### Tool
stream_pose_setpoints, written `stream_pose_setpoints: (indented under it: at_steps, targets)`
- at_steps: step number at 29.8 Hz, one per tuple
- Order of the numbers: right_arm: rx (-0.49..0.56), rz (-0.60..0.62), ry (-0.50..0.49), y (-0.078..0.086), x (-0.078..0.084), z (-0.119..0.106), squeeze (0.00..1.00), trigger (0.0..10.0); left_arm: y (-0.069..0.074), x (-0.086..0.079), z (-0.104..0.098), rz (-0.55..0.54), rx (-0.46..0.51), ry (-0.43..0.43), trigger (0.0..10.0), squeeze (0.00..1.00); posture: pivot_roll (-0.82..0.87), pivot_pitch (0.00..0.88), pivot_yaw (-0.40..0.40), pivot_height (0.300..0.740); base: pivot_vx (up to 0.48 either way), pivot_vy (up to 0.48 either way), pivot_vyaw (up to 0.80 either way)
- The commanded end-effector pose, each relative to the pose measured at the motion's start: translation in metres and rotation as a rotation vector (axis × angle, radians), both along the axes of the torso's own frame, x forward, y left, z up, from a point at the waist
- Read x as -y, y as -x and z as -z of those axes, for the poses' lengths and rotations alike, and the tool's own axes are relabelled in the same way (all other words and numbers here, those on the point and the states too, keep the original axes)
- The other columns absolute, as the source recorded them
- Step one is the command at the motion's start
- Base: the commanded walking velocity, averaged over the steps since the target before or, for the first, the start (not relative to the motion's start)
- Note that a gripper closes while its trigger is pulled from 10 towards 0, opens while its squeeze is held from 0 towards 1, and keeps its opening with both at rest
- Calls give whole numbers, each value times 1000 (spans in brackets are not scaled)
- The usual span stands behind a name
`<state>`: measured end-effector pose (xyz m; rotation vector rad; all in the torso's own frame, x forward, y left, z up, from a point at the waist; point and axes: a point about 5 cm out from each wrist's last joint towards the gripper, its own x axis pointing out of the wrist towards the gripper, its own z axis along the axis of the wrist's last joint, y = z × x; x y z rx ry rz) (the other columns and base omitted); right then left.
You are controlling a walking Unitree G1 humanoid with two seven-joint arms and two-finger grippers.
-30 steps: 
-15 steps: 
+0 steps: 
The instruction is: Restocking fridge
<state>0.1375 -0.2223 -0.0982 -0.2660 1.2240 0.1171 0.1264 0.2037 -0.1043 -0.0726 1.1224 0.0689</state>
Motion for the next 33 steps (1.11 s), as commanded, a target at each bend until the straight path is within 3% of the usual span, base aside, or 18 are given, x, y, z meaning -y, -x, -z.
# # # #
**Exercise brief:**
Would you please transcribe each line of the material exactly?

**Task answer:**
### Tool
stream_pose_setpoints, written `stream_pose_setpoints: (indented under it: at_steps, targets)`
- at_steps: step number at 29.8 Hz, one per tuple
- Order of the numbers: right_arm: rx (-0.49..0.56), rz (-0.60..0.62), ry (-0.50..0.49), y (-0.078..0.086), x (-0.078..0.084), z (-0.119..0.106), squeeze (0.00..1.00), trigger (0.0..10.0); left_arm: y (-0.069..0.074), x (-0.086..0.079), z (-0.104..0.098), rz (-0.55..0.54), rx (-0.46..0.51), ry (-0.43..0.43), trigger (0.0..10.0), squeeze (0.00..1.00); posture: pivot_roll (-0.82..0.87), pivot_pitch (0.00..0.88), pivot_yaw (-0.40..0.40), pivot_height (0.300..0.740); base: pivot_vx (up to 0.48 either way), pivot_vy (up to 0.48 either way), pivot_vyaw (up to 0.80 either way)
- The commanded end-effector pose, each relative to the pose measured at the motion's start: translation in metres and rotation as a rotation vector (axis × angle, radians), both along the axes of the torso's own frame, x forward, y left, z up, from a point at the waist
- Read x as -y, y as -x and z as -z of those axes, for the poses' lengths and rotations alike, and the tool's own axes are relabelled in the same way (all other words and numbers here, those on the point and the states too, keep the original axes)
- The other columns absolute, as the source recorded them
- Step one is the command at the motion's start
- Base: the commanded walking velocity, averaged over the steps since the target before or, for the first, the start (not relative to the motion's start)
- Note that a gripper closes while its trigger is pulled from 10 towards 0, opens while its squeeze is held from 0 towards 1, and keeps its opening with both at rest
- Calls give whole numbers, each value times 1000 (spans in brackets are not scaled)
- The usual span stands behind a name
`<state>`: measured end-effector pose (xyz m; rotation vector rad; all in the torso's own frame, x forward, y left, z up, from a point at the waist; point and axes: a point about 5 cm out from each wrist's last joint towards the gripper, its own x axis pointing out of the wrist towards the gripper, its own z axis along the axis of the wrist's last joint, y = z × x; x y z rx ry rz) (the other columns and base omitted); right then left.
You are controlling a walking Unitree G1 humanoid with two seven-joint arms and two-finger grippers.
-30 steps: 
-15 steps: 
+0 steps: 
The instruction is: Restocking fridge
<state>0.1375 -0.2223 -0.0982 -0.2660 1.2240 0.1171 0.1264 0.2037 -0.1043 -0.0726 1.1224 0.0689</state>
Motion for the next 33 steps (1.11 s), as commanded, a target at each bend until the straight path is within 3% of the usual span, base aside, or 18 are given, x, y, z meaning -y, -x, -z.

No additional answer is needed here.